(Your instructions)
Copy out once more, exactly, the line with "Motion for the" and all the lines after it, up to the last line of the data.

(Data)
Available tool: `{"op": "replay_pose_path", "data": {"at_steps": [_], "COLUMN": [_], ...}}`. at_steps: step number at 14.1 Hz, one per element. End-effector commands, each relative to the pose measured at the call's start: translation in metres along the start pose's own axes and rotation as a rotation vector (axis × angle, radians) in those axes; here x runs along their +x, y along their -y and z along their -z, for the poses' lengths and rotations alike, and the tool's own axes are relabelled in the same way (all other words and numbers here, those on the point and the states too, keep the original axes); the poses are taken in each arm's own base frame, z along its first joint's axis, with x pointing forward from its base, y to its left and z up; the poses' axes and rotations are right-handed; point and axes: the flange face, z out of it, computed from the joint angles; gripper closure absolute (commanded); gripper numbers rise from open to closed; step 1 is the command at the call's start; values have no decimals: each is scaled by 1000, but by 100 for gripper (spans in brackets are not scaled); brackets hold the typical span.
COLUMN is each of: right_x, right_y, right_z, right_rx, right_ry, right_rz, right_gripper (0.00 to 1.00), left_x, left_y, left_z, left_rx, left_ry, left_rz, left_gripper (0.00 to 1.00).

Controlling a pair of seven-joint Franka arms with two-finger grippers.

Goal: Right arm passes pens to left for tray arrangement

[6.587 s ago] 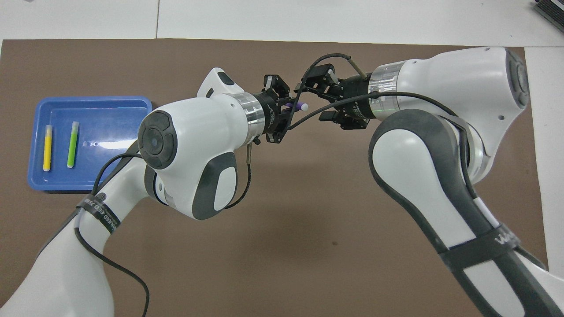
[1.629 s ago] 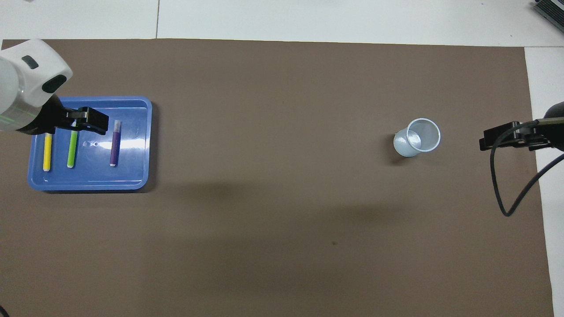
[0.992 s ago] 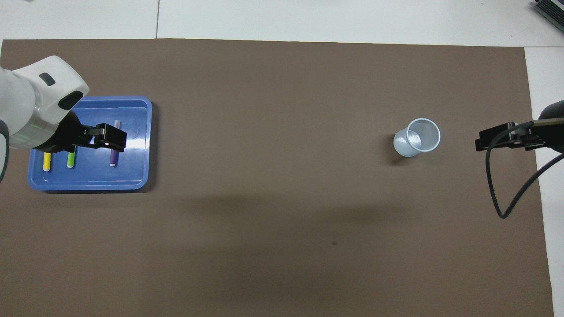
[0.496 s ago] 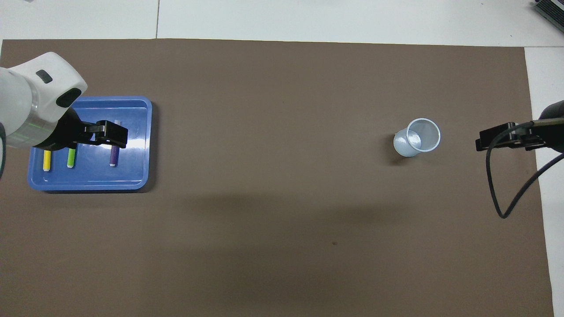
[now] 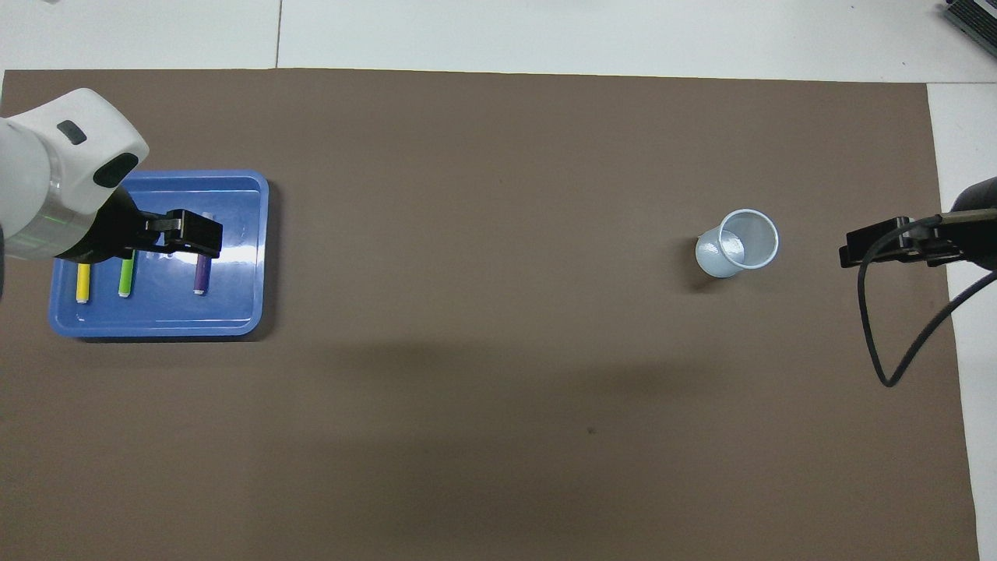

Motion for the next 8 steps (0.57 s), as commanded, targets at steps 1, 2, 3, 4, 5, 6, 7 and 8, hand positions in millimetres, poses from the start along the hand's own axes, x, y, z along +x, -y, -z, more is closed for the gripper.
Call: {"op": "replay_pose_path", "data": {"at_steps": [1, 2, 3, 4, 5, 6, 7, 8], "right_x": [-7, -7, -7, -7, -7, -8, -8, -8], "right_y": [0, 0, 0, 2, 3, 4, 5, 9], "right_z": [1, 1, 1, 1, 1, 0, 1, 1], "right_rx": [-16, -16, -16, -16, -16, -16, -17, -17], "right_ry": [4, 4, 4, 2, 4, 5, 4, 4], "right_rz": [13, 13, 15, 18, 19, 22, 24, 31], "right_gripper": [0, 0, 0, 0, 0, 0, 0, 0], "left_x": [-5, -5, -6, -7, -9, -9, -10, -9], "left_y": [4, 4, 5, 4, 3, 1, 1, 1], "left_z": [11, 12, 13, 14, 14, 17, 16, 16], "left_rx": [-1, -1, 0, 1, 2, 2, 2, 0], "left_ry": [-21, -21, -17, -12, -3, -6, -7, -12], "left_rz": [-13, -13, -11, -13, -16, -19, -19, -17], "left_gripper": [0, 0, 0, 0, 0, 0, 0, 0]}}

(Response for this exercise)
Motion for the next 8 steps (0.57 s), as commanded, targets at steps 1, 2, 3, 4, 5, 6, 7 and 8, hand positions in millimetres, poses from the start along the hand's own axes, x, y, z along +x, -y, -z, more is closed for the gripper.
Call: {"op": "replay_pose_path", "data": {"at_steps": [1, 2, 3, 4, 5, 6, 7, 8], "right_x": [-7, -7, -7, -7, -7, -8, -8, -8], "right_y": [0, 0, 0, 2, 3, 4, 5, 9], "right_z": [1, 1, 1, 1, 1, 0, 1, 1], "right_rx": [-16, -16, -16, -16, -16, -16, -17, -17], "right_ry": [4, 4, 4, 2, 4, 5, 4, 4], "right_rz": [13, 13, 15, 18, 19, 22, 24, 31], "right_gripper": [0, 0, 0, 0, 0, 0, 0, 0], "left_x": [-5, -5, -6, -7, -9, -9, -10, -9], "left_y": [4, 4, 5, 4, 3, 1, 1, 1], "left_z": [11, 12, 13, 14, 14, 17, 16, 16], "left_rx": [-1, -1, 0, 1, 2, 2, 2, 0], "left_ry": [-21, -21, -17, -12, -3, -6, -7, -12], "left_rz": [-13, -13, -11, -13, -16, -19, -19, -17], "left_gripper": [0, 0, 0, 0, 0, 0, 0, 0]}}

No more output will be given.